Com o surgimento da Amazônia e outras florestas nas Américas nos sete milhões de anos seguintes, a oportunidade para as formigas cortadeiras estava posta, e elas responderam se diversificando em várias espécies.
Assim como as árvores evoluíram frutos que atraíssem aves e mamíferos que os comiam e, “em troca”, dispersavam as sementes, alguns dos fungos cultivados por formigas desenvolveram estruturas nutritivas como “recompensa” pelo cultivo, que não deixa de ser uma forma de sobrevivência. Essas estruturas se parecem com pequenas uvas, cheias de açúcar.
A semelhança entre a agricultura das formigas e a humana
A parceria formiga-fungo simplesmente faz sentido: as formigas dão um ambiente afastado da luz do sol e úmido, propício para o crescimento de fungos. Existem relações entre formigas e fungos que não são tão especializadas e obrigatórias como a das saúvas com seus cultivares. São relações acidentais ou de conveniência, que demonstram como a agricultura das formigas pode ter começado.
Por exemplo, os cientistas acharam um parente de fungos cultivados vivendo no formigueiro de uma espécie nativa do Brasil que também é aparentada às cultivadoras, mas não faz cultivo.
“Antes da origem da agricultura das formigas, os ancestrais dos cultivares dos fungos provavelmente eram transportados pelas formigas para pilhas de ‘lixo' e paredes de detritos dentro ou fora de seus ninhos”, como é o caso da formiga brasileira, afirmam os autores. Esse transporte é bom para o espalhamento do fungo, ainda que tratado como “lixo” pelas formigas — como no caso das sementes espalhadas por fezes de pássaros.

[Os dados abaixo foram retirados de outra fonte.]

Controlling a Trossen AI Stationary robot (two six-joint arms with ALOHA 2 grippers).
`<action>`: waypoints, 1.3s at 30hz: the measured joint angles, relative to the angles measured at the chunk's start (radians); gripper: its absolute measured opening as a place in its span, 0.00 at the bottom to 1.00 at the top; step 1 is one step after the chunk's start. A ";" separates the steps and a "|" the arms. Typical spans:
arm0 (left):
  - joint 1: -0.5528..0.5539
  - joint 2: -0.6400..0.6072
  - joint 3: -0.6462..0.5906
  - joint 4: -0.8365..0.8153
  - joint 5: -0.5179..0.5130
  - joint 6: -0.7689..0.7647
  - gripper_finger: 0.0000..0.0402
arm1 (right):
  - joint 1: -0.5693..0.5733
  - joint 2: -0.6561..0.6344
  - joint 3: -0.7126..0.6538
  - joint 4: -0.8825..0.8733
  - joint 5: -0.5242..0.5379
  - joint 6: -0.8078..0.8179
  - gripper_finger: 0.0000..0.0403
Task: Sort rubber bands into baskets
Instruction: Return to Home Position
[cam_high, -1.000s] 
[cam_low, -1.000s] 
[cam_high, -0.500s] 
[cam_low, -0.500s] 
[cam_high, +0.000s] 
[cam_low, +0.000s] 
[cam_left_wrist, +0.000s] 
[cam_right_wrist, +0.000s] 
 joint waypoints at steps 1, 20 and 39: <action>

Os cientistas lembram que essa aliança de conveniência e casual também explica como os seres humanos domesticaram plantas para seu próprio consumo, como as cucurbitáceas (família dos pepinos), o tomate e outras, porque elas apareciam nas clareiras abertas pela intervenção humana, ou na nossa pilha de lixo. A agricultura humana surgiu há 12 mil anos — a agricultura das formigas é cinco mil e quinhentas vezes mais velha.

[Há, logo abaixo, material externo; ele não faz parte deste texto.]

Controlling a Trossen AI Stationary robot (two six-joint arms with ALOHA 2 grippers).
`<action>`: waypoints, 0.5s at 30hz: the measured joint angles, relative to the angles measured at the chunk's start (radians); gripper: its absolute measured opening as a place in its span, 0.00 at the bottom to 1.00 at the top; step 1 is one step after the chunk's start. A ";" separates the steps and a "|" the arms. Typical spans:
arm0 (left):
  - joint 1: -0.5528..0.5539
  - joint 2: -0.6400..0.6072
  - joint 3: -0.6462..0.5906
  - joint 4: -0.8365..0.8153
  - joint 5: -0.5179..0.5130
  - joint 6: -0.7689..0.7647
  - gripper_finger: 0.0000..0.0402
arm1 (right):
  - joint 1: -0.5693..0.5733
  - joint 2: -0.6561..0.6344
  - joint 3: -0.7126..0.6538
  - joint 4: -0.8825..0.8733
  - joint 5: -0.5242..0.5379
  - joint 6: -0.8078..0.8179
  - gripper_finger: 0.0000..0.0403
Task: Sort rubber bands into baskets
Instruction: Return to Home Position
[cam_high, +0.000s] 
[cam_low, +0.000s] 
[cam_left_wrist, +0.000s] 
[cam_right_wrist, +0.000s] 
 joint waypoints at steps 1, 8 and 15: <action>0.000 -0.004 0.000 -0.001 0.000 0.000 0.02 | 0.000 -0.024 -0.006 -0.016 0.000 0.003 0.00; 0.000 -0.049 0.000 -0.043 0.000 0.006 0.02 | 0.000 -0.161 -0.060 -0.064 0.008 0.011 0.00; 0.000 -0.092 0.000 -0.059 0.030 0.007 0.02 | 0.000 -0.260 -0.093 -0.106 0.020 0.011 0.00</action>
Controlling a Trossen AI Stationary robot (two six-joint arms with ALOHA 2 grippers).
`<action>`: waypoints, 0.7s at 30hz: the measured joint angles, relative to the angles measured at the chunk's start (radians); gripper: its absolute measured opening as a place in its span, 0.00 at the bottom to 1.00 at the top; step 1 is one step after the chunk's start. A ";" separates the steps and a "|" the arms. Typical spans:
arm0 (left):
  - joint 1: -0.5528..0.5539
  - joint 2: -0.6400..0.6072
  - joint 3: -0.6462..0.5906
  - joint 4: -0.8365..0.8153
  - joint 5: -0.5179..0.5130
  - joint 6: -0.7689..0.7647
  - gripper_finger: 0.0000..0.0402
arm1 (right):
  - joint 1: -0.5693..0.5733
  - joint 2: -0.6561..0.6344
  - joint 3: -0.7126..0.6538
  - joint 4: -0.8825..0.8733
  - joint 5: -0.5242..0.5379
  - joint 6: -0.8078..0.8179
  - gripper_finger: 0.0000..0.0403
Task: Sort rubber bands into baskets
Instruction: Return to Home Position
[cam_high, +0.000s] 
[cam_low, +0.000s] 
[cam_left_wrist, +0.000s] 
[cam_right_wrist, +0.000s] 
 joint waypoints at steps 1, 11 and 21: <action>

No começo, os fungos não eram uma parte essencial da dieta das ancestrais das saúvas. Mas “a pressão exercida pelo impacto do meteoro pode ter transformado essa relação em um mutualismo obrigatório, no qual esses fungos vieram a depender das formigas para alimentação e reprodução, enquanto ao mesmo tempo as formigas dependem exclusivamente do fungo como fonte de alimento”, disse Rodrigues.

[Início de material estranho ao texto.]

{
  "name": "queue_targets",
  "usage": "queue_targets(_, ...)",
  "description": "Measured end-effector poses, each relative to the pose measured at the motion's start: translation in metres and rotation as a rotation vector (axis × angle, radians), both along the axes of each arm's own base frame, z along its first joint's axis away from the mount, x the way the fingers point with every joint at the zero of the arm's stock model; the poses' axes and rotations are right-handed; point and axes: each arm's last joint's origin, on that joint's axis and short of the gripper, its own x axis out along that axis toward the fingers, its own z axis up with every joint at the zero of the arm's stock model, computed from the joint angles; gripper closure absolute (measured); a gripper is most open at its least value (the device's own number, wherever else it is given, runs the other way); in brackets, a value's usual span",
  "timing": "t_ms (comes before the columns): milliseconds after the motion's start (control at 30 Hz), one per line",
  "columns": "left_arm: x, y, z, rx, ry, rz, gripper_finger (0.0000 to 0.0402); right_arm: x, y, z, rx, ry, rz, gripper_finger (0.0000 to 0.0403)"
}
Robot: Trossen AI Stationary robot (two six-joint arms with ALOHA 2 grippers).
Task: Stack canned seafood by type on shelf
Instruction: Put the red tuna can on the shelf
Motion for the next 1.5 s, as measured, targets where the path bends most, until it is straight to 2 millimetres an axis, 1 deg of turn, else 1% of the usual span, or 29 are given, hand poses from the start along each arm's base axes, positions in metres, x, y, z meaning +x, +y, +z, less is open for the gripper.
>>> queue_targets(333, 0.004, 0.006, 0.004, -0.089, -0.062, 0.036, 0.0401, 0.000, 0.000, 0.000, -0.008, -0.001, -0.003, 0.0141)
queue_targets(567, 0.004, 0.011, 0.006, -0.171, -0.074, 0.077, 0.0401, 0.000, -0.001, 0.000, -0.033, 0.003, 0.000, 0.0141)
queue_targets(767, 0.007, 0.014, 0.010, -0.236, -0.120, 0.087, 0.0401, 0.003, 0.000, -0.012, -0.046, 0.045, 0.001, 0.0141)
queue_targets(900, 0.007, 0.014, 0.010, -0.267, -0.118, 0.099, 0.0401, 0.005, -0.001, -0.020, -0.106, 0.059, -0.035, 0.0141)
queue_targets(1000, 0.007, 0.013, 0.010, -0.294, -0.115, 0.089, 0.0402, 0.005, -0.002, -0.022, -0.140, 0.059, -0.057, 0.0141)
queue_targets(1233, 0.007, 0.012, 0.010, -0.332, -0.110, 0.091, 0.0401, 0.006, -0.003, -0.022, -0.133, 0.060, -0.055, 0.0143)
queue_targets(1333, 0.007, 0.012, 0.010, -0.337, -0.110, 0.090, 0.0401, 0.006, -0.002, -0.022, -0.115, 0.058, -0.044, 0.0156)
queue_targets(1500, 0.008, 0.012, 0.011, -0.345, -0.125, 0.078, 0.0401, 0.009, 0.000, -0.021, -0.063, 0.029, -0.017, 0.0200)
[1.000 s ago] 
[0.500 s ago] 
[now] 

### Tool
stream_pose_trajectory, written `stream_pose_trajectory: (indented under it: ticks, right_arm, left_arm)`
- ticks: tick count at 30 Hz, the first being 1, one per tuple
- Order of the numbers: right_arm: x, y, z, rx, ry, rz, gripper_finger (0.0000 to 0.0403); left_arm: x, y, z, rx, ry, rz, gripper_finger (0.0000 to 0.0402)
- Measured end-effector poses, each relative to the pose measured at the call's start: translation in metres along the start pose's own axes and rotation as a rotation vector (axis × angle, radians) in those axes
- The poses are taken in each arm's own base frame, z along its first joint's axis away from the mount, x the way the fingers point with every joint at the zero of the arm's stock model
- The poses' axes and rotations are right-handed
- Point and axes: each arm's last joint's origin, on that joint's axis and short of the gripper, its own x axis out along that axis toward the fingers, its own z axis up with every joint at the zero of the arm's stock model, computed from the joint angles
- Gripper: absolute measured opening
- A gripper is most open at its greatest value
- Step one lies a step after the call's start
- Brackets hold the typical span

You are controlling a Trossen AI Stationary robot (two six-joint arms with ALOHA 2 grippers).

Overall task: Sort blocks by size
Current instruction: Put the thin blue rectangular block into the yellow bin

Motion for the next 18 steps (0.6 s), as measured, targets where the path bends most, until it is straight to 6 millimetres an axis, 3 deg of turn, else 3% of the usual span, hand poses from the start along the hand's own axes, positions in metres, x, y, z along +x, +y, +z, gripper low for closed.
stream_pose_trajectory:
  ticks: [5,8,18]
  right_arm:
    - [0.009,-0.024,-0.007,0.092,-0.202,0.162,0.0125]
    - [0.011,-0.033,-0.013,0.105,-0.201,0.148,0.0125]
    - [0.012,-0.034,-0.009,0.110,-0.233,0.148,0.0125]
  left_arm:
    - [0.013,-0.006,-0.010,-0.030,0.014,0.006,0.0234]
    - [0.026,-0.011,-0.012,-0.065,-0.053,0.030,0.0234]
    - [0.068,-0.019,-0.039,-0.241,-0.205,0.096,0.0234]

“É como se o fungo fosse o estômago externo das formigas”, afirmou Mauricio Bacci Júnior, também professor da UNESP Rio Claro e coautor do trabalho. Essa digestão feita pelo fungo sobre a matéria orgânica em decomposição é de grande interesse dos cientistas, pois pode dar em uma forma de degradar o plástico.
Também importante para a origem das saúvas foi a expansão do Cerrado, entre 34 e 27 milhões de anos atrás. Neste período, o planeta esfriou, favorecendo biomas resistentes a períodos de seca como este. A estação seca do Cerrado é uma má notícia para os fungos, que preferem umidade, e assim o fungo cultivado pela saúva encontrou seu refúgio no formigueiro, estreitando sua relação com as pequenas fazendeiras.